Monday, April 9, 2012

Keep Your Eye on the Ball

Robert Samuelson has some fair points in this column about why he thinks that Social Security should be considered "welfare," but he falls into an all-too-common trap: conflating Social Security benefits with Medicare benefits.  Here's the crux of Samuelson's piece:
With favorable demographics, contradictions were bearable. Early Social Security beneficiaries received huge windfalls. A one-earner couple with average wages retiring at 65 in 1960 received lifetime benefits equal to nearly 14 times their payroll taxes, even if those taxes had been saved and invested (which they weren’t), calculate Eugene Steuerle and Stephanie Rennane of the Urban Institute...
Although new recipients have paid payroll taxes higher and longer than their predecessors, their benefits still exceed taxes paid even assuming (again, fictitiously) that they had been invested. A two-earner couple with average wages retiring in 2010 would receive lifetime Social Security and Medicare benefits worth $906,000 compared with taxes of $704,000, estimate Steuerle and Rennane.

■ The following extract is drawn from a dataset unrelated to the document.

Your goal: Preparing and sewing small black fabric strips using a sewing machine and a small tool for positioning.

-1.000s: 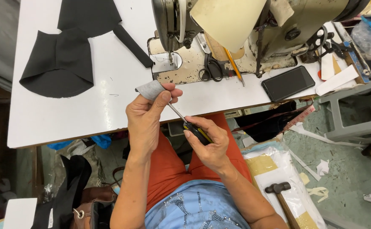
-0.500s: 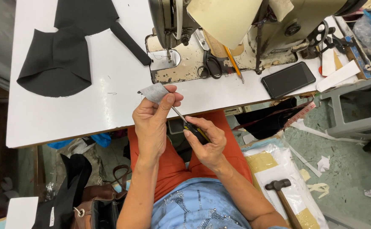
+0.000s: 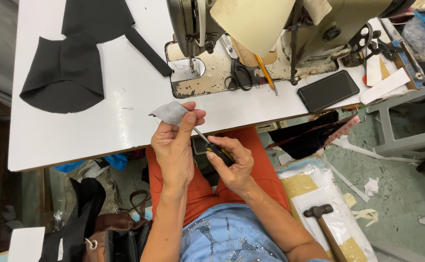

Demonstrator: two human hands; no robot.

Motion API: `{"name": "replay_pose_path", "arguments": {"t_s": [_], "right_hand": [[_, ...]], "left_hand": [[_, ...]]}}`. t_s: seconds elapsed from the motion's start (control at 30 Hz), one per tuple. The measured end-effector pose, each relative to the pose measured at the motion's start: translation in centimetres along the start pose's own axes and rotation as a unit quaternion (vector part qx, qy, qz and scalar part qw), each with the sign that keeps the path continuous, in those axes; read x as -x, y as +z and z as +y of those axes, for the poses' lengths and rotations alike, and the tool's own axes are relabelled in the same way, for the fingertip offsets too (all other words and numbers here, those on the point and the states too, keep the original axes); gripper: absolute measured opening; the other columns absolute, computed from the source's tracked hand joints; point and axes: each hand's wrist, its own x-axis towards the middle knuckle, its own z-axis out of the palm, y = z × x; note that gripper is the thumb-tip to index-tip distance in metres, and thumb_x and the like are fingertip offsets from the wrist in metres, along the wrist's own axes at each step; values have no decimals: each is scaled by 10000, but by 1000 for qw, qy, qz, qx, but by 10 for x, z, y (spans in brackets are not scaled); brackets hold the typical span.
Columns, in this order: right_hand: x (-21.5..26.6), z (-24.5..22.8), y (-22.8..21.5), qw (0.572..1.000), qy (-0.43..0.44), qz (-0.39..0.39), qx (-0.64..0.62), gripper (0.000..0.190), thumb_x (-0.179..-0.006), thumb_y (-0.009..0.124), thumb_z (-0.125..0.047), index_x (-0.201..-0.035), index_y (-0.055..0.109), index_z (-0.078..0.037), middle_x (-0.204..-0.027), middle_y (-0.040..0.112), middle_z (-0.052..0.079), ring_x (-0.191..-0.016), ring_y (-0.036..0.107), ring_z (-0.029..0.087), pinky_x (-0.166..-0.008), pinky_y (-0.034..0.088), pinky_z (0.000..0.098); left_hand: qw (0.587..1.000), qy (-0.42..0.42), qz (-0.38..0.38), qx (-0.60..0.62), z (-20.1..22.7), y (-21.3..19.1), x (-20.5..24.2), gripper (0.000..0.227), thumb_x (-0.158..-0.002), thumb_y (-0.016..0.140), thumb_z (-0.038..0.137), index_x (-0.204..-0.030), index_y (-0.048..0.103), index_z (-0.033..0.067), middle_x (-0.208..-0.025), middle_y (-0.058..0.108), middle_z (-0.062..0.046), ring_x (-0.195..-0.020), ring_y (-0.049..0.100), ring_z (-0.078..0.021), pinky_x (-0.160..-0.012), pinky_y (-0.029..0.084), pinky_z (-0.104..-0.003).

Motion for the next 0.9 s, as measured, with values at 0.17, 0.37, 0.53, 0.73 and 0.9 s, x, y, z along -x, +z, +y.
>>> {"name": "replay_pose_path", "arguments": {"t_s": [0.17, 0.37, 0.53, 0.73, 0.9], "right_hand": [[3, 1, -1, 1000, 5, -12, -14, 315, -888, 796, 115, -1199, 747, 127, -928, 835, 188, -867, 782, 168, -747, 640, 330], [7, 5, -1, 999, 10, -26, -20, 316, -901, 791, 99, -1211, 736, 124, -916, 830, 194, -853, 766, 151, -724, 630, 322], [16, 11, 1, 998, 38, -44, -29, 330, -914, 778, 89, -1239, 725, 114, -882, 824, 189, -774, 733, 146, -684, 607, 313], [-9, 1, 2, 986, 41, -152, 50, 605, -1052, 654, -4, -1605, 416, 61, -986, 774, 193, -809, 692, 220, -740, 587, 387], [-18, -10, 1, 956, -5, -214, 200, 700, -1090, 627, -53, -1685, 279, 69, -1021, 769, 228, -768, 742, 333, -680, 608, 416]], "left_hand": [[1000, -1, 4, -1, -4, -5, 3, 265, -983, 792, 74, -1214, 770, -54, -976, 823, -204, -851, 776, -161, -928, 634, -339], [1000, 8, 18, 17, -8, -8, 7, 280, -984, 791, 78, -1224, 762, -62, -981, 821, -216, -846, 780, -172, -915, 644, -342], [998, 11, 37, 41, -14, -14, 9, 286, -996, 776, 73, -1241, 745, -71, -998, 819, -232, -852, 788, -190, -912, 651, -343], [1000, 1, 3, -13, 3, -17, -7, 233, -993, 785, 124, -1165, 717, -17, -1011, 823, -207, -854, 779, -172, -898, 620, -322], [1000, -6, 2, -27, 6, -9, -2, 234, -959, 828, 137, -1142, 744, 17, -1023, 834, -184, -898, 790, -164, -929, 619, -330]]}}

Except Steuerle and Rennane's analysis shows that this average couple would receive fewer dollars back in Social Security than it paid in Social Security taxes---$555,000 in benefits for $588,000 in taxes.  Is getting less than what you paid for in taxes now welfare?  There is a slight aspect of income redistribution for Social Security: low-income workers receive somewhat more in benefits than they paid in taxes, and upper-income earners receive somewhat less.  However, this redistribution does not change the fact that the average Social Security beneficiary pays more into the system that he or she receives out of it.

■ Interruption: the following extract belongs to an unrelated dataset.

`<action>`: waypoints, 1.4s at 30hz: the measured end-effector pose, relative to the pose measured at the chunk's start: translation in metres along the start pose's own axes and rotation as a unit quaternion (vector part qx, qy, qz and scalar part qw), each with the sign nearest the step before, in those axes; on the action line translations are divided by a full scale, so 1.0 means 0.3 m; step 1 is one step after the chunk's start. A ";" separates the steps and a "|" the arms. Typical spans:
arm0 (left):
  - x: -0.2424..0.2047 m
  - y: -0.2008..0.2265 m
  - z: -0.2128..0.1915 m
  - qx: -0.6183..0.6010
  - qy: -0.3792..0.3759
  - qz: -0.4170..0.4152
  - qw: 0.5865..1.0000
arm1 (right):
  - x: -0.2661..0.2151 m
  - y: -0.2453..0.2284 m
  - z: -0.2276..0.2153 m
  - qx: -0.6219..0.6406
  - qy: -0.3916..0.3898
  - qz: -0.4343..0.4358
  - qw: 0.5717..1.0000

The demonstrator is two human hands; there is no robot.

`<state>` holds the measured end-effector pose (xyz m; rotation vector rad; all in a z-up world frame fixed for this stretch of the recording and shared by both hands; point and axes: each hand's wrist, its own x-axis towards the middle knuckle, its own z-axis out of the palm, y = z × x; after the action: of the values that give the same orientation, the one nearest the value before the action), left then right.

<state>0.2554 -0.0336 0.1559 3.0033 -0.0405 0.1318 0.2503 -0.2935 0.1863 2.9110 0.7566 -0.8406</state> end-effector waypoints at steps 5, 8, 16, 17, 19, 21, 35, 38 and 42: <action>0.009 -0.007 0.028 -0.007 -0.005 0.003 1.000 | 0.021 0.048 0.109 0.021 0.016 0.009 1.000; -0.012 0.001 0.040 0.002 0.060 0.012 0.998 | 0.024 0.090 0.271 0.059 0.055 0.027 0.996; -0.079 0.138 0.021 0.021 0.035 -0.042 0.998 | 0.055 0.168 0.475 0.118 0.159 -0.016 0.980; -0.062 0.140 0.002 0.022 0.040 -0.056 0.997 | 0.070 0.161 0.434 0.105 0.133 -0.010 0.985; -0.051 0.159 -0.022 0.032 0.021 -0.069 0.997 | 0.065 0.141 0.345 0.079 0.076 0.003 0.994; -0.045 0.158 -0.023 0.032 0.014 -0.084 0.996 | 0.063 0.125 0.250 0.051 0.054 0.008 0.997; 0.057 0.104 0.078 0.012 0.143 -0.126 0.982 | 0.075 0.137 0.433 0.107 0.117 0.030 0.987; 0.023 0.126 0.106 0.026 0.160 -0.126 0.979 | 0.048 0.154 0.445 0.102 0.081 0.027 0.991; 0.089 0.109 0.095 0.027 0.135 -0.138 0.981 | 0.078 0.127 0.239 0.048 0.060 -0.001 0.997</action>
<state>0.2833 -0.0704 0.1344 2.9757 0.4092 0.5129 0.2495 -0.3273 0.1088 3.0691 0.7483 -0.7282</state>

What really drives this disparity between retirement taxes and benefits is Medicare.  Reforming the trajectory of Medicare may be an important topic---however, it is not necessarily connected to Social Security.  Contrary to the main argument of his column, the statistics cited by Samuelson suggest the sustainability of Social Security as a retirement program.  Indeed, the surplus of an individual's Social Security taxes (relative to benefits received) helps defray the cost of Medicare spending.